Sur le chemin du retour au village, nous nous arrêtons pour manger et causer. Nous parlons de plantes médicinales. Une des jeunes femmes mentionne la « Granny’s Backbone » (l’épine dorsale de grand-mère), et je lui demande à quoi elle sert. Après quelques ricanements et rougissements, elle m’apprend qu’il s’agit d’un « médicament pour hommes ». Ah bon.
Et puis, nous passons au travail…
Je suis dans le Rupununi afin d’étudier les possibilités de tourisme durable dans les collectivités autochtones. Je mentionne le « tourisme culturel », et après un long silence, une des femmes plus âgées se lance : « Mais nous n’avons pas de tourisme culturel ». Je suis estomaqué. Puis je lui raconte ce que j’ai appris au cours de la journée.
Je n’avais jamais vu de fruit de cajou ni goûté à son jus. Je n’avais jamais mangé de pain au manioc séché au soleil. Je n’avais jamais vu de matapee, en encore moins en action. Je n’avais jamais vu quelqu’un pêcher à l’arc. Par des pêcheurs qui n’ont pas raté leur cible une seule fois. Je n’avais jamais vu les crânes des animaux qui ont possiblement servi à préparer le pot au poivre. Je ne m’étais jamais fait soigner à l’aide de la sève d’un arbuste. On n’avait jamais nommé une piscine après moi. Et j’en passe.

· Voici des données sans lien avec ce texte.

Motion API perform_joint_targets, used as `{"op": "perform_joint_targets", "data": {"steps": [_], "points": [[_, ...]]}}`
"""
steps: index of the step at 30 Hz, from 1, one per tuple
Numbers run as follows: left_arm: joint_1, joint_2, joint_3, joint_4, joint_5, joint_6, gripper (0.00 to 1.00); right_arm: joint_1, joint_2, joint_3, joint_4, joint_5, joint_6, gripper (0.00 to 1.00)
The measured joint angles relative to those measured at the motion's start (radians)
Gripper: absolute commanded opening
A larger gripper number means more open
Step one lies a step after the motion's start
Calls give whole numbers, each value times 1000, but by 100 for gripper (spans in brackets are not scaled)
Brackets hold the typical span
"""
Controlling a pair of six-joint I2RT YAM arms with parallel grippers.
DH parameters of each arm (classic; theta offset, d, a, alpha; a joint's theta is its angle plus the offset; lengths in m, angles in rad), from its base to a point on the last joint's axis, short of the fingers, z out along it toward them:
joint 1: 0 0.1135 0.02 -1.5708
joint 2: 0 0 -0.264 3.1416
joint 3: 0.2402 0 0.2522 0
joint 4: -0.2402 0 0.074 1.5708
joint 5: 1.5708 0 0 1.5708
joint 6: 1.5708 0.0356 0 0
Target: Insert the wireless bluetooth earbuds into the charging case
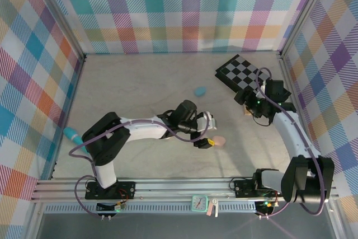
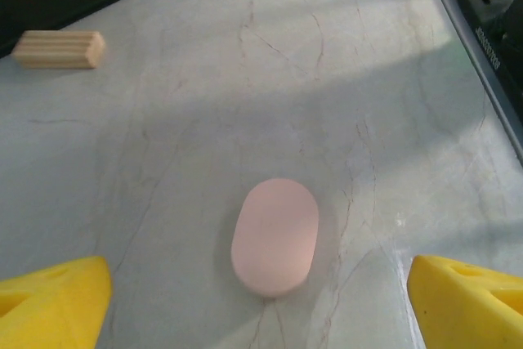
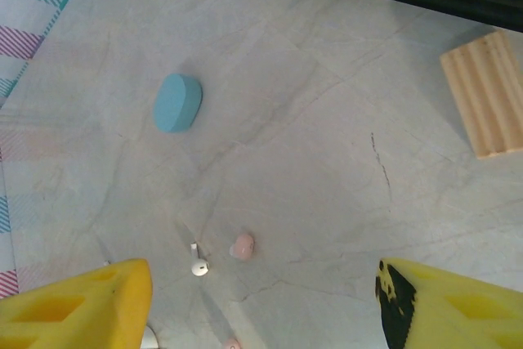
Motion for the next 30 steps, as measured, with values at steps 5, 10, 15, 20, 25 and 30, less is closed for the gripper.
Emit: {"op": "perform_joint_targets", "data": {"steps": [5, 10, 15, 20, 25, 30], "points": [[-45, 111, 107, -75, -17, 92, 86, -21, -46, -34, -29, -7, -10, 73], [-70, 175, 154, -127, -26, 149, 80, -31, -51, -40, -47, -16, -22, 73], [-72, 216, 161, -154, -46, 168, 75, -35, -70, -40, -52, -20, -25, 73], [-72, 227, 165, -161, -55, 163, 66, -36, -76, -40, -58, -27, -25, 73], [-72, 227, 165, -160, -61, 154, 53, -36, -86, -40, -69, -37, -24, 72], [-72, 227, 164, -138, -68, 143, 43, -36, -107, -40, -78, -46, -24, 72]]}}
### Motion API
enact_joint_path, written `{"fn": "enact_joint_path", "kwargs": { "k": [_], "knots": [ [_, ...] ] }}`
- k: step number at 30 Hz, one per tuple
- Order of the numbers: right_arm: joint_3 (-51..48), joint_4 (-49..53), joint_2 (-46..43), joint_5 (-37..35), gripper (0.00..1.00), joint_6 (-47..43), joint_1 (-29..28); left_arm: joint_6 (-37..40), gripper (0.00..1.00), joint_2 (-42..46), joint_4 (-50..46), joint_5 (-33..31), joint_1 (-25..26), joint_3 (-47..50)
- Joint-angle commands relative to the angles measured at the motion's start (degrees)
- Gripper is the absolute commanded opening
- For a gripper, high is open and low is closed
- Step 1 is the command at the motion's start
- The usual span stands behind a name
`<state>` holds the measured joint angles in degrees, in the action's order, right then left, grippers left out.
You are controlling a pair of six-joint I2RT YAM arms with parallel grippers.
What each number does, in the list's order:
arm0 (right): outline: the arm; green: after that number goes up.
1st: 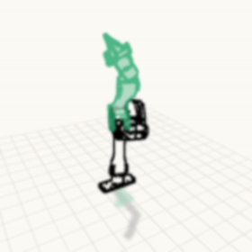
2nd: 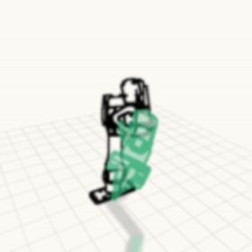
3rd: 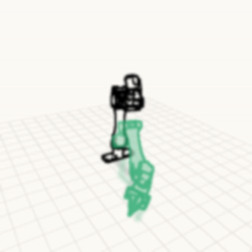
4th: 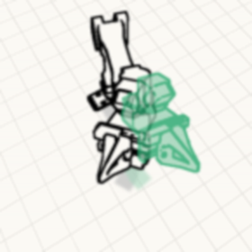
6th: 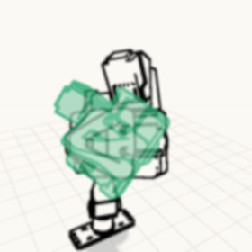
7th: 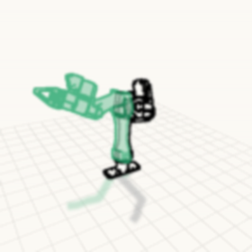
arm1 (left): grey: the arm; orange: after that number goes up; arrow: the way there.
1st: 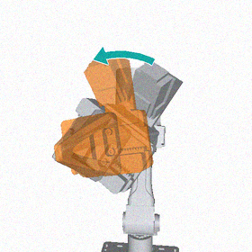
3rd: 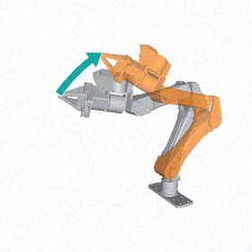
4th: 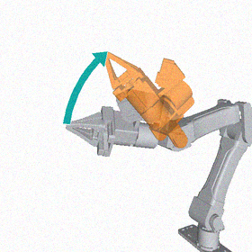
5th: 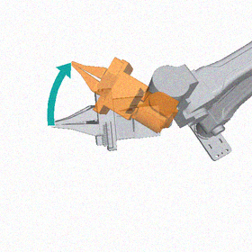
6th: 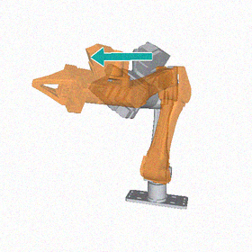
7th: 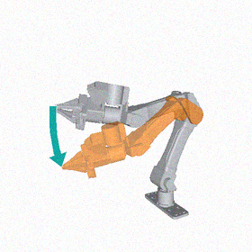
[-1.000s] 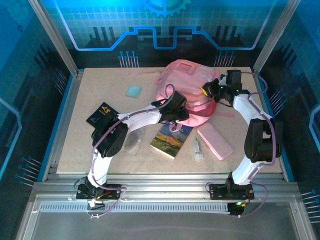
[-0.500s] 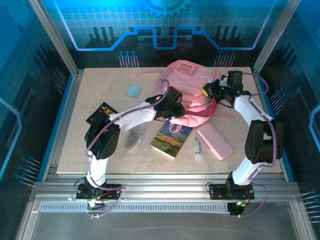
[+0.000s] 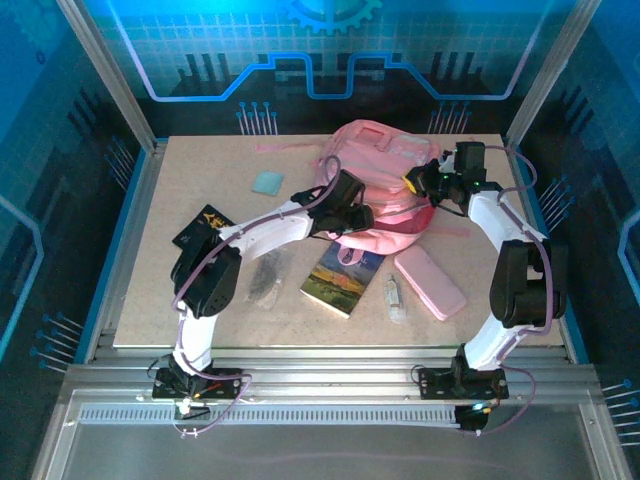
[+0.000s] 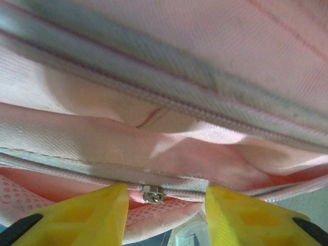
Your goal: Pack the student bag
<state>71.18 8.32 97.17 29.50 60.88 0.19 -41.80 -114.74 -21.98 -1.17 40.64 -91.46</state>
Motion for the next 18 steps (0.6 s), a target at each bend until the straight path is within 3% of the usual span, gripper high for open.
{"fn": "enact_joint_path", "kwargs": {
  "k": [1,10,18],
  "knots": [
    [0.3,-4.2,-3.7,4.1,0.00,0.3,0.5,6.9,0.44,-1.5,1.0,-0.7,1.5,1.3],
    [0.0,-4.9,-4.2,3.7,0.00,1.1,0.5,15.8,0.40,-5.5,-3.2,-8.3,2.3,-1.4],
    [0.6,-4.5,-4.2,3.8,0.00,1.0,0.5,16.5,0.36,-8.0,-0.9,-12.6,2.2,-3.5]
  ]
}}
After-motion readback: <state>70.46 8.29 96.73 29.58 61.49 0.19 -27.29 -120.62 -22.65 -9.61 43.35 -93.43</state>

Et finalement, j’ai dû admettre que bien que l’ambiance du repas que nous étions en train de partager me rappelait ma jeunesse sur un ranch en dehors de Kamloops, en C.‑B., bien peu de ces repas de jeunesse comprenaient un spectacle sonore offert par un ara bleu et rouge perché dans la forêt au-dessus de mon épaule. Et les volées de perruches traversant le ciel étaient plutôt rares.
Je leur assure que s’ils accueillent de futurs visiteurs aussi bien qu’ils m’ont reçu et qu’ils partagent autant de leurs vies qu’avec moi, alors ils ont la base d’une entreprise de tourisme communautaire durable!
Ma grand-mère disait toujours que « Rien de précieux ne dure pour toujours », et ainsi, cette journée enchantée a pris fin. En quittant, j’ai demandé à un groupe de jeunes adultes si je pouvais les aider d’une quelconque façon. Un jeune homme m’a répondu qu’il aimerait un pointeur laser vert pour montrer les oiseaux aux touristes lors des sorties dans la forêt dense (le rouge effarouche les oiseaux). Et je vous assure qu’il n’est pas facile de repérer ces oiseaux, qu’il voit pourtant si facilement. Une jeune femme m’a demandé un livre de cuisine pour sa mère. « Les Occidentaux n’aiment pas tous notre nourriture, et ma mère ne sait rien préparer d’autre. » Puis elle rajoute « Le livre pourrait être de seconde main ».
Donc, chers lecteurs, j’ai leurs adresses, et si jamais l’un ou l’une d’entre vous s’apprêtait à partir pour Lethem, faites-moi signe!